Byron’s poems, as it happened, were at his bedside at the end.

I see him sometimes in the city, stepping out of a restaurant in the cold, his coat open, ready without hesitation to talk for a moment or invite you to join him. The lighted apartments float above, the bars are crowded, the parked cars washed with rain. The sixth game of the Series is on or there’s a play written by someone he’s interested in or admires.

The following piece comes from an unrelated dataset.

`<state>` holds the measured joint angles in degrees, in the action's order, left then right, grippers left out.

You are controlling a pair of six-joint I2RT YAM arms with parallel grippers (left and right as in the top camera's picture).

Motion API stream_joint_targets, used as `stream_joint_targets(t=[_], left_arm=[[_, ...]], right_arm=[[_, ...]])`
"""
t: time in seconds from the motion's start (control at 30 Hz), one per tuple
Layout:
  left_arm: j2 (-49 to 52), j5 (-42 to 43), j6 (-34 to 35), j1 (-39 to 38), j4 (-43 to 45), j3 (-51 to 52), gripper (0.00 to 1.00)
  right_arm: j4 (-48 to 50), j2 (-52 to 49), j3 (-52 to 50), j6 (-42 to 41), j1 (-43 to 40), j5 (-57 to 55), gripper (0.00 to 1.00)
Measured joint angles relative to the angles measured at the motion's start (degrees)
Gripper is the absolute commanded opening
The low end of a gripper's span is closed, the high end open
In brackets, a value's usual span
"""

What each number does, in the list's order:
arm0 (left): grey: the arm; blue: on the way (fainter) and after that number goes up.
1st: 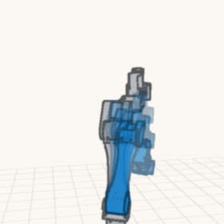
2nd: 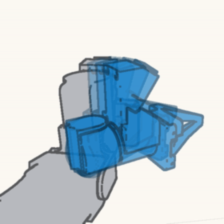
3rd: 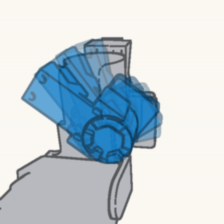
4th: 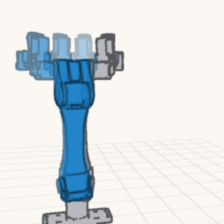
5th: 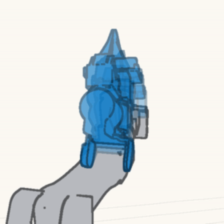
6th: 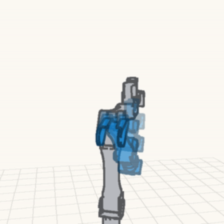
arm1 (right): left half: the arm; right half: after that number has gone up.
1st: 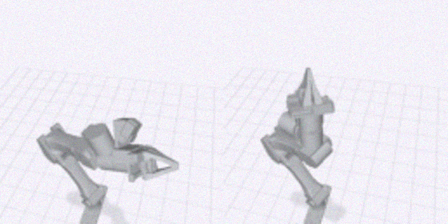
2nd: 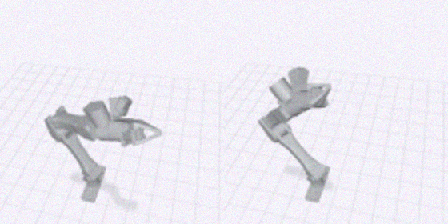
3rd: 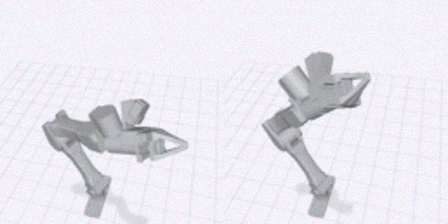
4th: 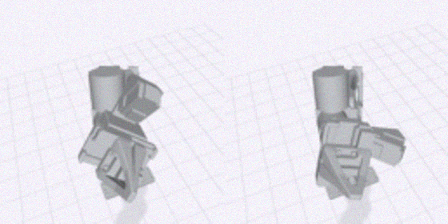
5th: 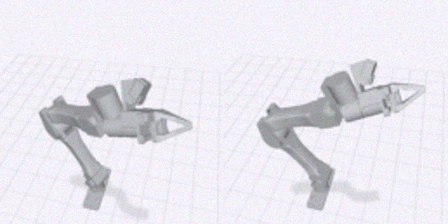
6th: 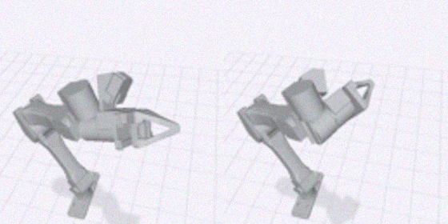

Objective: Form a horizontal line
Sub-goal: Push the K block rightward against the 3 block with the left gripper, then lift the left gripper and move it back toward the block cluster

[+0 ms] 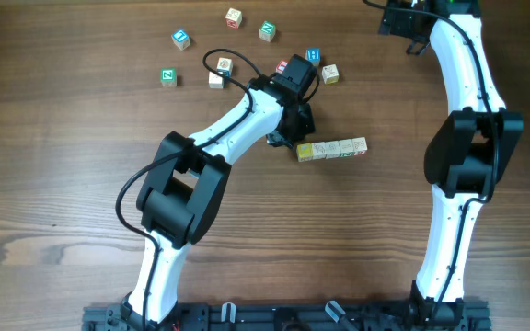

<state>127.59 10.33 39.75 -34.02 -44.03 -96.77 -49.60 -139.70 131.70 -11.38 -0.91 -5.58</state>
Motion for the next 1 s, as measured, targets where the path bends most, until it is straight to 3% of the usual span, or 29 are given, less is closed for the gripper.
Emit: stream_joint_targets(t=[1.0], left_arm=[[0.0,0.2,0.0,-0.8,-2.0,0.0,0.04]], right_arm=[[0.0,0.0,0.0,0.0,0.0,0.0,1.00]])
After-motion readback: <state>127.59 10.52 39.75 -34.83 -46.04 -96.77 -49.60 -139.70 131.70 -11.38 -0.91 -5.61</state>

I have loved thee. I was as it were a child …
The poets, writers, the sages and voices of their time, they are a chorus, the anthem they share is the same: the great and small are joined, the beautiful lives, the other dies, and all is foolish except honor, love, and what little is known by the heart.

EUROPA

T
HE PARTS OF
Paris that were revealed to me first, before Irwin Shaw, were, as I say, the least welcoming: the Champs-Elysées, the Avenue de l’Opéra, the grimness of the 1st Arrondissement, department stores and stations. At the time I had in my pocket, for an initial guidebook, three or four filing cards written on by a tall, avuncular man with a seductive charm named Herschel Williams who was a fellow student in Washington where we were attending Georgetown together as officers. In his youth he had escorted debutantes, written a hit play,
Janie,
and probably been to Europe as part of an education, though he certainly went later on. Taking out a fountain pen one evening in 1950 in Billy Martin’s, the leisurely act of a more polished world, he wrote down places and names for me as in years to come I would do for others.

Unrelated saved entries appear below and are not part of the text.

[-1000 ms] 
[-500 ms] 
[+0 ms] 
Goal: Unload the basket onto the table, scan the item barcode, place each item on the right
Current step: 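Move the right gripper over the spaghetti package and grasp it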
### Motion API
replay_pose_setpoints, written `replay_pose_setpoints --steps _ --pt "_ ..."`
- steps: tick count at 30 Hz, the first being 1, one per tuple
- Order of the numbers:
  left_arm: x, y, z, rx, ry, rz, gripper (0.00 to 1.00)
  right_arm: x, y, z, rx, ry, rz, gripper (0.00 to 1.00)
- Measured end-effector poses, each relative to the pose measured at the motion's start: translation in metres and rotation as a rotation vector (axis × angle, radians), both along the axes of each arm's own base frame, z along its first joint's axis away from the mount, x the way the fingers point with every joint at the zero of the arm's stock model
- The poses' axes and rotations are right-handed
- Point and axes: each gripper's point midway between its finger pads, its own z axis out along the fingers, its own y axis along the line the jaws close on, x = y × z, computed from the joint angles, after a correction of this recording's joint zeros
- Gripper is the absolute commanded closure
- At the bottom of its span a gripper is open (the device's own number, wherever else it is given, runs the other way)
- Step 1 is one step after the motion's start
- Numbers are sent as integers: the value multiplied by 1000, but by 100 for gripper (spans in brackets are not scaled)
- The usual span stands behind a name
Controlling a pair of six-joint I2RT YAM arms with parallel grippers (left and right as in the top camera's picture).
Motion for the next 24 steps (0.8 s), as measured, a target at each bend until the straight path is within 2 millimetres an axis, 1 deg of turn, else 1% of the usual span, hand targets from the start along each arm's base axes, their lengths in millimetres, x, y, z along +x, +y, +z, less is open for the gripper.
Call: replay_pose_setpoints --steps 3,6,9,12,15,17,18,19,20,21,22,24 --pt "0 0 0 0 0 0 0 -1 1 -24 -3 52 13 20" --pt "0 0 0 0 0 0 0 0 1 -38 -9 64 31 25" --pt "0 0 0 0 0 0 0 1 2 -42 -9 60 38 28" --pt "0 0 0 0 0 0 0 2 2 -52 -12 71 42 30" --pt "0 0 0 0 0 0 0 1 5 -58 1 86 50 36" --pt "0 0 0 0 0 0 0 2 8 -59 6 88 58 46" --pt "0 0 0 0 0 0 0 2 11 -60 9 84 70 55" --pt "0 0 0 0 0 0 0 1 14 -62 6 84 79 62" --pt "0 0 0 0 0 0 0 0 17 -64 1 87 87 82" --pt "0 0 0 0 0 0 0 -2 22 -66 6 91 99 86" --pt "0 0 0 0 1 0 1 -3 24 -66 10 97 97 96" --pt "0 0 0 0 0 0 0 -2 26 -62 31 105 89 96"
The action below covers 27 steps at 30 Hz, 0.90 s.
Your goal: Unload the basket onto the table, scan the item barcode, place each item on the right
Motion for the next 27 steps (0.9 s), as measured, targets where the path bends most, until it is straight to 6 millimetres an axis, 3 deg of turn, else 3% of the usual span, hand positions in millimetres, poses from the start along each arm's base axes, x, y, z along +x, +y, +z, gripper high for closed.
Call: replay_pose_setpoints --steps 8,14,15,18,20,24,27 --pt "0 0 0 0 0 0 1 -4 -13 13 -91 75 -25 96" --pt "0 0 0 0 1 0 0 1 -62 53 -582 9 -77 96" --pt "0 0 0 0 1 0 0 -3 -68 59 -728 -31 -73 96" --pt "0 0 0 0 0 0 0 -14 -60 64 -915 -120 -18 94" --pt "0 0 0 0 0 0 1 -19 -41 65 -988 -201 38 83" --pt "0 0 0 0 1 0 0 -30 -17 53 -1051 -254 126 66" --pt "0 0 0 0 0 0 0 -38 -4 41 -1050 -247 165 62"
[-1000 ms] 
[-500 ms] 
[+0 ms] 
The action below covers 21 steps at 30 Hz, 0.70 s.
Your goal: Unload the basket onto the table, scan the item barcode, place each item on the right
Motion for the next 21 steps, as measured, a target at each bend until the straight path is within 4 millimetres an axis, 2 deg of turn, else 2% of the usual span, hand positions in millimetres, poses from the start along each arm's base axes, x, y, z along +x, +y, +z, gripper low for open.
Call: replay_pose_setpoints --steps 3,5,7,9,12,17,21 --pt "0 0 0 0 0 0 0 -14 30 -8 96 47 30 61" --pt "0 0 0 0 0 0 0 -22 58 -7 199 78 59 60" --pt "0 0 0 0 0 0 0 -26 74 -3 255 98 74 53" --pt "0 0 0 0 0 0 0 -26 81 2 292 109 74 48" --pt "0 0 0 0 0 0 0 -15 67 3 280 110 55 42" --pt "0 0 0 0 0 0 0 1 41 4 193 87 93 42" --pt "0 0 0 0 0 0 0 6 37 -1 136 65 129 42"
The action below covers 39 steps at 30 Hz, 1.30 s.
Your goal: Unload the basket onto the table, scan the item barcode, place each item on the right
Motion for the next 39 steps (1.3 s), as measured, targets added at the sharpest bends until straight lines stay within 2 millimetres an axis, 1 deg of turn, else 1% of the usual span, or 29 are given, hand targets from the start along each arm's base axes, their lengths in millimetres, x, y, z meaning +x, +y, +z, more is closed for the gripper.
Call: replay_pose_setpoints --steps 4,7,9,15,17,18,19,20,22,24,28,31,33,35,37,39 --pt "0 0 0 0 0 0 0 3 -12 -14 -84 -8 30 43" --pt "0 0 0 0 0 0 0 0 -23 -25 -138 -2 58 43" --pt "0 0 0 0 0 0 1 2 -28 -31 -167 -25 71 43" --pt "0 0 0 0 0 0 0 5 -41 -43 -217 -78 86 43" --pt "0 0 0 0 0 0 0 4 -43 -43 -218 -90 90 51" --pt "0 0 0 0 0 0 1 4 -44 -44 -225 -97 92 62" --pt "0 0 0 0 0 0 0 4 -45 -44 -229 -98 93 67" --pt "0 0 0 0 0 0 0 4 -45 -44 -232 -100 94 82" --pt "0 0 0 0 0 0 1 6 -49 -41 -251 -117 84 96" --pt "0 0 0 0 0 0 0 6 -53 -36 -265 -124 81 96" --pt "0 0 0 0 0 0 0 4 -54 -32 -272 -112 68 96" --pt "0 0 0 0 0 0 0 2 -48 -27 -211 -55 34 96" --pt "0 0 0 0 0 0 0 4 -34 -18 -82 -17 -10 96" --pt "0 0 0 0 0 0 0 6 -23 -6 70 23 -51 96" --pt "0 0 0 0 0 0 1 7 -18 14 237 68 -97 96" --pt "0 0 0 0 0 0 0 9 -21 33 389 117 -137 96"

More or less, I thus inherited Paris. The cards he jotted on are gone, but I still remember landmarks like a seaman who has seen, briefly and just once, a secret map. Curtained restaurants. Bourgeois streets. The nightclub he liked that has long since closed—it had violinists in dinner jackets and a bar of generous dimensions where after eleven-thirty girls who had failed to find a client for the evening would show up, girls like those on the train in Maupassant’s
story, of whom the old peasant woman says, “They are sluts who are off to that cursed place, Paris.”